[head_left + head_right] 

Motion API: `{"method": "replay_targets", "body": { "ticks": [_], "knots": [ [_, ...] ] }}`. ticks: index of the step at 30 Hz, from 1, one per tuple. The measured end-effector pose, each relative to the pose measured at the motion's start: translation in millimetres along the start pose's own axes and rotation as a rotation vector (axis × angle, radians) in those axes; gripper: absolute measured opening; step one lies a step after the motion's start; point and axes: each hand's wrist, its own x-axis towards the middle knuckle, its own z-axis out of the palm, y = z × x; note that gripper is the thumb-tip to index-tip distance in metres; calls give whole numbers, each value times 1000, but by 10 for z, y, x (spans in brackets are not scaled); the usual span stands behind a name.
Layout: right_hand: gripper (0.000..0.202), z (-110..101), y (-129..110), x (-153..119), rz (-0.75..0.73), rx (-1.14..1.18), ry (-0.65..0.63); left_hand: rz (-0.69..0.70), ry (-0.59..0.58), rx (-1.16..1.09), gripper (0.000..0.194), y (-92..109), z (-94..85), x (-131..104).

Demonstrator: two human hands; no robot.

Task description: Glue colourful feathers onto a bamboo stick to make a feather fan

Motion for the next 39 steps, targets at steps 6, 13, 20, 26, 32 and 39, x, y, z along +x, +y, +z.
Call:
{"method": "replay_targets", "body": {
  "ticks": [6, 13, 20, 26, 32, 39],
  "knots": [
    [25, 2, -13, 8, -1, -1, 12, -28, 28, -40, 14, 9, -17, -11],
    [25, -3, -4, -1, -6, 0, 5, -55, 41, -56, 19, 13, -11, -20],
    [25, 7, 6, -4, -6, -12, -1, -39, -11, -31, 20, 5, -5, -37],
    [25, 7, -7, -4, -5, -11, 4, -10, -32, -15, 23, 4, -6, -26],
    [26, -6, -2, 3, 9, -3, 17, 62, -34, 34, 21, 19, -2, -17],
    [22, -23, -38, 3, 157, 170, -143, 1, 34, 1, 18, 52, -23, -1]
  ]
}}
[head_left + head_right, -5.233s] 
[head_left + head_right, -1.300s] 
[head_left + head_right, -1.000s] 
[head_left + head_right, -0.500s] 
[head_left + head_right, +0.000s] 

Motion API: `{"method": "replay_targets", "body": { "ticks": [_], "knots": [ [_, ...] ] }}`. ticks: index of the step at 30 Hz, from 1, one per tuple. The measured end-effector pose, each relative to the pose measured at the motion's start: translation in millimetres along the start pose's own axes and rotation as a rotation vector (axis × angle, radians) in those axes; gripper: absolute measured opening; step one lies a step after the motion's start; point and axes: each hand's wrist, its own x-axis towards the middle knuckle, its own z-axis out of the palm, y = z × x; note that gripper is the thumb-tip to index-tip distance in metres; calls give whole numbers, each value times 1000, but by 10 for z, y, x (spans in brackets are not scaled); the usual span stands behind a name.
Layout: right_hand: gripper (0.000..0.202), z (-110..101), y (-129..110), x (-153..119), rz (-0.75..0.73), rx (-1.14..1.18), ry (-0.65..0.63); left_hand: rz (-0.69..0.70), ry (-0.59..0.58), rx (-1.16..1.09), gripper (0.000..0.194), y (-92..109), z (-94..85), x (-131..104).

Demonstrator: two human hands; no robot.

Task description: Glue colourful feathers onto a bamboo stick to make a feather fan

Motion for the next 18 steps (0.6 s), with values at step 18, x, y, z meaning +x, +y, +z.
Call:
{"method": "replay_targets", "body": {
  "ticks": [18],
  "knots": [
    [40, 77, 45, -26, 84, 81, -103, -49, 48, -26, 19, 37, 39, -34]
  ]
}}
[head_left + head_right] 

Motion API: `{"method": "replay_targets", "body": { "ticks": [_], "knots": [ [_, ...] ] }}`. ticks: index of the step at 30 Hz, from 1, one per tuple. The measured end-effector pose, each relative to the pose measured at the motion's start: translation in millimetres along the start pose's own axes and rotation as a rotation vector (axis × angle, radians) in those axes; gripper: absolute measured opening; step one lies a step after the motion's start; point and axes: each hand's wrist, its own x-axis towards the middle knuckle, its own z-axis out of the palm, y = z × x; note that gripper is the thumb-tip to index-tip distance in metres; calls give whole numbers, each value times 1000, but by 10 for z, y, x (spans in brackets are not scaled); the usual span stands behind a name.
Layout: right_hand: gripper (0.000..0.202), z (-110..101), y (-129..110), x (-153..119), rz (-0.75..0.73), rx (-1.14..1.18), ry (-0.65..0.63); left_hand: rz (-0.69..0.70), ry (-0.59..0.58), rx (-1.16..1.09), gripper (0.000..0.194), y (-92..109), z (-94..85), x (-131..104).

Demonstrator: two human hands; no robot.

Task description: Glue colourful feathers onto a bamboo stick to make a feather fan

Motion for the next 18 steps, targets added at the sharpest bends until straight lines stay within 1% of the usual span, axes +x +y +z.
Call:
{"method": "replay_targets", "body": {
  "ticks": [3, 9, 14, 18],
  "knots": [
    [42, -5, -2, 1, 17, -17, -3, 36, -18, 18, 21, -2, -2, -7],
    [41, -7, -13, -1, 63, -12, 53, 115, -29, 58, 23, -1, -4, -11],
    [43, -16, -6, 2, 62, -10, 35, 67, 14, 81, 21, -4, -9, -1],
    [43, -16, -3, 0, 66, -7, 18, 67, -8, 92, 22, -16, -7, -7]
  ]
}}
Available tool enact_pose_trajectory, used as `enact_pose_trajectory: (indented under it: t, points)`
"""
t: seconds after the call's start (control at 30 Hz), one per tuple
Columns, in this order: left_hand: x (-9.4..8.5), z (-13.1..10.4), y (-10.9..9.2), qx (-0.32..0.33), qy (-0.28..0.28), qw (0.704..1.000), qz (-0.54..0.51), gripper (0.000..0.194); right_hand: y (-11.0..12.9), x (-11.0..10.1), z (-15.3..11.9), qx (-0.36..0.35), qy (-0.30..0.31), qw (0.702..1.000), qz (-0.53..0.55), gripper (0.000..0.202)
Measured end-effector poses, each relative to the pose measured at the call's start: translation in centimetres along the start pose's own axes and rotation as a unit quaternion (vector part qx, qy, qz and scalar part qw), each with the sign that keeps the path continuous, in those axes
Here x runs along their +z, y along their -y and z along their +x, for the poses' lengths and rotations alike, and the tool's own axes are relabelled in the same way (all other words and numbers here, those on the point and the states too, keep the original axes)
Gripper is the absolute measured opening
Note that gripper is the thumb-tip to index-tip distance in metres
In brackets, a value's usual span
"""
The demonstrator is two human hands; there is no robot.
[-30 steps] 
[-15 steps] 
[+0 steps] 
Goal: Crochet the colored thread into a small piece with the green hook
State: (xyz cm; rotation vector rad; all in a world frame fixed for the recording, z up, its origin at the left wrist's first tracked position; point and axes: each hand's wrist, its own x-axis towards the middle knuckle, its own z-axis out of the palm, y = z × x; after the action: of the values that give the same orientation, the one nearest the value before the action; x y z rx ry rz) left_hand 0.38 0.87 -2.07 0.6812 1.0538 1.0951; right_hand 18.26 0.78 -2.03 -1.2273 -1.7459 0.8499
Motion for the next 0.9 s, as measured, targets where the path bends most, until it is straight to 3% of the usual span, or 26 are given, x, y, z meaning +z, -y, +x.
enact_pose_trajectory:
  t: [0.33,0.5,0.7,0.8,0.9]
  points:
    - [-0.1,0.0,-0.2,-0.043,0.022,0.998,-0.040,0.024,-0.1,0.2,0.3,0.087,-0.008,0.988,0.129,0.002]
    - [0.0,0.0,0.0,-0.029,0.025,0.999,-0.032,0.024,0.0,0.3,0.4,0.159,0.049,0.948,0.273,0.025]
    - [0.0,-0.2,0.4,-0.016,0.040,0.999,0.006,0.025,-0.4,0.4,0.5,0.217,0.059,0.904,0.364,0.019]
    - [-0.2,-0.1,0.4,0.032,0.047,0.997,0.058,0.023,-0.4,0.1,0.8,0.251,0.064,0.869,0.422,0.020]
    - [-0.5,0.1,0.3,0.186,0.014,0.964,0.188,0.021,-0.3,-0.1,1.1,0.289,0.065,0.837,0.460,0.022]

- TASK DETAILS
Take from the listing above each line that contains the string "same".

- ANSWER SPACE
Here x runs along their +z, y along their -y and z along their +x, for the poses' lengths and rotations alike, and the tool's own axes are relabelled in the same way (all other words and numbers here, those on the point and the states too, keep the original axes)
State: (xyz cm; rotation vector rad; all in a world frame fixed for the recording, z up, its origin at the left wrist's first tracked position; point and axes: each hand's wrist, its own x-axis towards the middle knuckle, its own z-axis out of the palm, y = z × x; after the action: of the values that give the same orientation, the one nearest the value before the action; x y z rx ry rz) left_hand 0.38 0.87 -2.07 0.6812 1.0538 1.0951; right_hand 18.26 0.78 -2.03 -1.2273 -1.7459 0.8499

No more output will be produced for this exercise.